The cause-and-effect paradigm is a form of sequential time, also called 'time as we know it' or in physics: Newtonian Time. However, events that occur simultaneously do not have a beginning or an end. Take for example two waves travelling towards each other on the surface of water; when they meet one another at their highest peak, there will be no force pushing them to either side and thus the event occurs with no causal relation between any other event occurring before or after.
This simultaneous event paradigm is also known as 'time as we don't know it' or in physics: Non-Newtonian Time. Since time, then, can only be perceived by events occurring within a causal framework, the question now becomes: what happens when you abandon causality? What do you have left?
The answer is that you are left with a world consisting of only one event: an infinite, eternal 'now' which cannot be perceived by any physical apparatus. This suggests that time as we know it may not really exist in the first place, since everything we perceive through our senses occurs within a causal framework and thus does not belong to the dimension of timelessness.
There is another way to escape time: the multiverse theory.
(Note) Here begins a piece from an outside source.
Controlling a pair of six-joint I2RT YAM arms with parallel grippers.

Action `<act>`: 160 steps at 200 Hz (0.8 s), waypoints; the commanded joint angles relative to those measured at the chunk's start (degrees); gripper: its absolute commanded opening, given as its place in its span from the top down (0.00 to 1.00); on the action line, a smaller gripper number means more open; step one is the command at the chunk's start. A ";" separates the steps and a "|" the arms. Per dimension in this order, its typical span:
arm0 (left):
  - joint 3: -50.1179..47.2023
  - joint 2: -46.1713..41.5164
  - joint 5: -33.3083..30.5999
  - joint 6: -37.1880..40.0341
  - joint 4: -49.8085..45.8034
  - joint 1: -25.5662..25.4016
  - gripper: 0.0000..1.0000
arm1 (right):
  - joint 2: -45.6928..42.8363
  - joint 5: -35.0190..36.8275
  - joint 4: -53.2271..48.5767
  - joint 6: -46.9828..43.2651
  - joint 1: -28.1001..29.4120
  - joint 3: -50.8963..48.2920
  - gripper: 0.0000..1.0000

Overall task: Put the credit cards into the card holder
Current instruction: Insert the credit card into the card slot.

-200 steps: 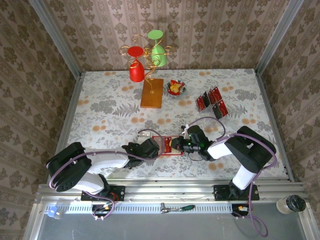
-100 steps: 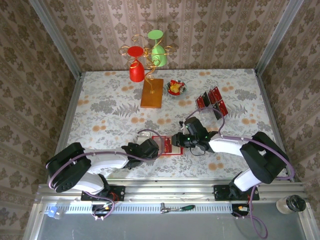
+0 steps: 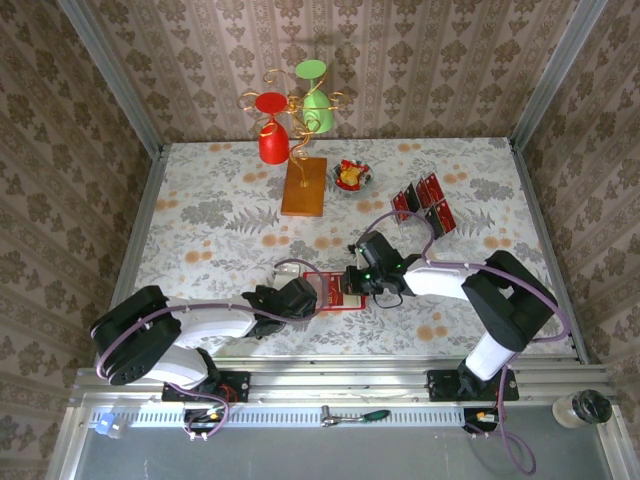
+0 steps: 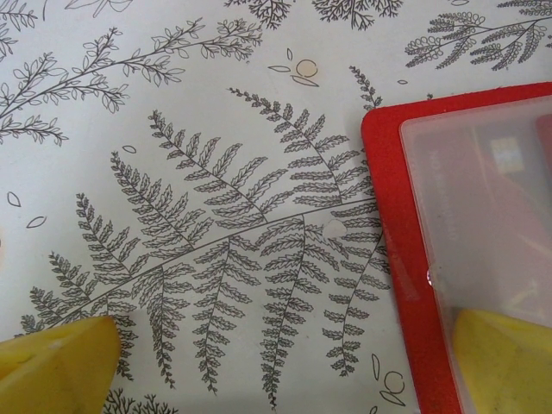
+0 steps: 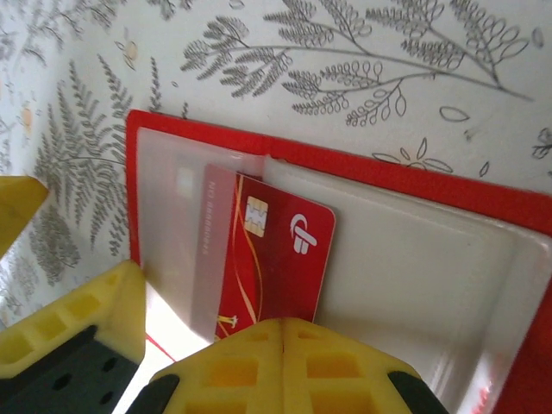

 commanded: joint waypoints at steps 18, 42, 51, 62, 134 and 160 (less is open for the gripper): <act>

According to this, our universe exists alongside many other universes which are entirely separate from one another and do not interact with each other at all. The worlds in these parallel universes have their own space-time dimensions where events occur independent of any causal framework whatsoever.
In this sense, human beings exist in several different dimensions simultaneously: one dimension where they are subject to Newtonian time and causality (the world we know), and simultaneous dimensions where events occur without the need for a causal framework. To perceive these alternate spaces-time means that our minds must somehow transcend the physical limitations imposed by their materiality.